Kembali pada masa kini, Aisyah nampak sangat bersedih mengingat saat itu.
“Sejak saat itu, aku tidak pernah melihatmu lagi, hingga akhirnya aku mendapatkan kabar dari tetangga sekitar, jika Kamu pindah sekolah ke Kampung ...”
“... Saat aku mendengar kabar itu, aku merasa sangat terpukul, tapi pasti Kamu juga lebih terpukul daripada aku. Aku selalu berdoa, semoga takdir kembali menyatukan Kita ...”
“... Aku selalu teringat akan janjimu yang akan kembali lagi nantinya padaku, jika sampai jarak memisahkan Kita, “Aku janji sama Kamu, aku akan kembali lagi pada Kamu, disaat jarak memisahkan Kita, aku berjanji, aku tidak akan membiarkan hubungan Kita asing terlalu lama,” ucap Ji-hyeon tersenyum menggenggam tangan Aisyah.
“Kamu masih mengingatnya tidak? Aku selalu mengingat setiap perkataanmu dulu padaku. Masa-masa indah Kita. Oh iya, aku belum sempat mengucapkan “terima kasih” secara langsung padamu, makasih ya, makasih Kamu udah menguatkan aku disaat Nenekku meninggal dunia ...”
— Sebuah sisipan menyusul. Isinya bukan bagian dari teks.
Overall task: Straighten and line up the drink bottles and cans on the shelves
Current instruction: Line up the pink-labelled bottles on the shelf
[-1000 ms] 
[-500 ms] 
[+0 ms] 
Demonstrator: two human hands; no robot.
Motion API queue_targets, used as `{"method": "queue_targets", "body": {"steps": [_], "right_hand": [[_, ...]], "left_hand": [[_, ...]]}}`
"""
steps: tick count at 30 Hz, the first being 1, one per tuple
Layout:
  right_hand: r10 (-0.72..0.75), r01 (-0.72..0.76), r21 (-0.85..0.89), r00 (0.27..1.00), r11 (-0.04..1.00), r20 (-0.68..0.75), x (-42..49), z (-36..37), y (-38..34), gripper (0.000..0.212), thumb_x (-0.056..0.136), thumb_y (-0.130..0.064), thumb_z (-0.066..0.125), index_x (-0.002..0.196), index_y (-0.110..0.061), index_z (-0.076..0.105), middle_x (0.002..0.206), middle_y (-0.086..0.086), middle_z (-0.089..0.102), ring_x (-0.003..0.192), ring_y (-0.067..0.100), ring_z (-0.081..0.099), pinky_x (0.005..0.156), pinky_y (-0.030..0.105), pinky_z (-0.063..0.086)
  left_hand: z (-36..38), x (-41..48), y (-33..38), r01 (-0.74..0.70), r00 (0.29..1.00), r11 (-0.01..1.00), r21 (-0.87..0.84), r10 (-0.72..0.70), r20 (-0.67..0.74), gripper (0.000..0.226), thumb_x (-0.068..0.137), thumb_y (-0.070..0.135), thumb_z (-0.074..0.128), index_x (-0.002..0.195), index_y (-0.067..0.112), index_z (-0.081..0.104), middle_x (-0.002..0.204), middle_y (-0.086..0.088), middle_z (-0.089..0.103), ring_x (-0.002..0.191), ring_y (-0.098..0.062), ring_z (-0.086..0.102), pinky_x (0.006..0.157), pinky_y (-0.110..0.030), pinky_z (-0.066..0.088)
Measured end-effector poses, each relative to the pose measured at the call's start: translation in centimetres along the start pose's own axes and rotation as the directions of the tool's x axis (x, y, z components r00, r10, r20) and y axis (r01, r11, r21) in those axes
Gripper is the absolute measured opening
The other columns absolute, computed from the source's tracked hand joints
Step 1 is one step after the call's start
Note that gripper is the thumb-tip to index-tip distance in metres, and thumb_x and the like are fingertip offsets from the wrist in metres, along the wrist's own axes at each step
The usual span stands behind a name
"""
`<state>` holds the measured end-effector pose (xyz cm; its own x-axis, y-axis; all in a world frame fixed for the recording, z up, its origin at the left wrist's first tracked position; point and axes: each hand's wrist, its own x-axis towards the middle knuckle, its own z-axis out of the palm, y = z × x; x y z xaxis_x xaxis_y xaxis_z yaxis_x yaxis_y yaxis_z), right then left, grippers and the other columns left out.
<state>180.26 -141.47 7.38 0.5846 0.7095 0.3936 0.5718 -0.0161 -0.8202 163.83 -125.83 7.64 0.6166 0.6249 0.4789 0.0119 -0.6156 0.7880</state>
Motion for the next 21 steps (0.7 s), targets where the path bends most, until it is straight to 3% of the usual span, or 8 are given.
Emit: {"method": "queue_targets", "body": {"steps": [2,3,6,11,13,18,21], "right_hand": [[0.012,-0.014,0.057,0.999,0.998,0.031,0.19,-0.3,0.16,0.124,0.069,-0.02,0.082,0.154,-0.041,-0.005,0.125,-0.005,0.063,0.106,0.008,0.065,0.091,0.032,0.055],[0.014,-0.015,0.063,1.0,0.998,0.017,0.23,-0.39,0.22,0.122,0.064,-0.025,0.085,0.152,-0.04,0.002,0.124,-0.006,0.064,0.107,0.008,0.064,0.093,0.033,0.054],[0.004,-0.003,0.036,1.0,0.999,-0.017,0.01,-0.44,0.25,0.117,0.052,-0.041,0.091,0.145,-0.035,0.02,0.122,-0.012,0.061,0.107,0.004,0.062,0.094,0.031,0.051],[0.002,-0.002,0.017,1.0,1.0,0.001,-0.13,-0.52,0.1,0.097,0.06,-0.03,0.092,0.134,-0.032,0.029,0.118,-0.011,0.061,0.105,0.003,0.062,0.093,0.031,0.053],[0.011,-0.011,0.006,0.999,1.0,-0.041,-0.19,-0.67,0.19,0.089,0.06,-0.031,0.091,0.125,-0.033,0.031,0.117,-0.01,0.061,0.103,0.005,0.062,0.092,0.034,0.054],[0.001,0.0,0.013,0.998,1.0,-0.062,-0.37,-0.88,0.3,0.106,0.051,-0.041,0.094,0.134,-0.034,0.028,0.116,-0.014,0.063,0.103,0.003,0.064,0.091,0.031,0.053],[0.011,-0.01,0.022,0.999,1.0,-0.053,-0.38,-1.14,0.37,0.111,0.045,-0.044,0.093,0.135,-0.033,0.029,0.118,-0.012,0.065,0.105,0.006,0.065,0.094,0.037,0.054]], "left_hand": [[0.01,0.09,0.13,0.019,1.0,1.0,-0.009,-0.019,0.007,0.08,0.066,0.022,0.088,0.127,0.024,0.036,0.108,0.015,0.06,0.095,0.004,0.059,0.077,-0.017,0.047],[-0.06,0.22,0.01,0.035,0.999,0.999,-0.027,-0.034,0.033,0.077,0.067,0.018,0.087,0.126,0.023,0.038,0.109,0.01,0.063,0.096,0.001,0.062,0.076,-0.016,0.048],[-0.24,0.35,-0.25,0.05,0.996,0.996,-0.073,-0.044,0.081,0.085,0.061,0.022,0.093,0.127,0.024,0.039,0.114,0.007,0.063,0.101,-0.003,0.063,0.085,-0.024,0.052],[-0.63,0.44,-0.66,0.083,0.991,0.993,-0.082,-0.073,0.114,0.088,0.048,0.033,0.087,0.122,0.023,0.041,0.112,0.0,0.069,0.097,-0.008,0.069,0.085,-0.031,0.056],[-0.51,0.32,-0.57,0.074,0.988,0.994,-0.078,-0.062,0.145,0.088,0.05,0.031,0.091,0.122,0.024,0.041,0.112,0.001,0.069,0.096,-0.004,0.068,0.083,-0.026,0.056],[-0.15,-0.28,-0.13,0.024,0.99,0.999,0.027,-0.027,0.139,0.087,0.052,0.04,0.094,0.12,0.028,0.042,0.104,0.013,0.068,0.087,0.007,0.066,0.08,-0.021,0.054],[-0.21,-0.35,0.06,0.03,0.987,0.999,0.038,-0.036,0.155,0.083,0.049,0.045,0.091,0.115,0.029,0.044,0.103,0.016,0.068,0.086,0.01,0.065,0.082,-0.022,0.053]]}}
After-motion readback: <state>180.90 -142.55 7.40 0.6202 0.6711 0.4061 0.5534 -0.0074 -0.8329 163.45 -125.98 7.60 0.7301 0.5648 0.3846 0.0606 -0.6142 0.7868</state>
“... cuma Kamu satu-satunya temanku yang hadir pada saat itu, dan terima kasih, karena Kamu sudah meminjamkan aku laptop milikmu pada saat aku sidang PKL, kalau bukan atas dasar bantuan darimu, mungkin saat ini, aku masih belum lulus kuliah, atau justru putus kuliah, karena laptop milikku rusak pada saat itu, makasih ya!” ucap Aisyah tersenyum mengelus nisan Ji-hyeon.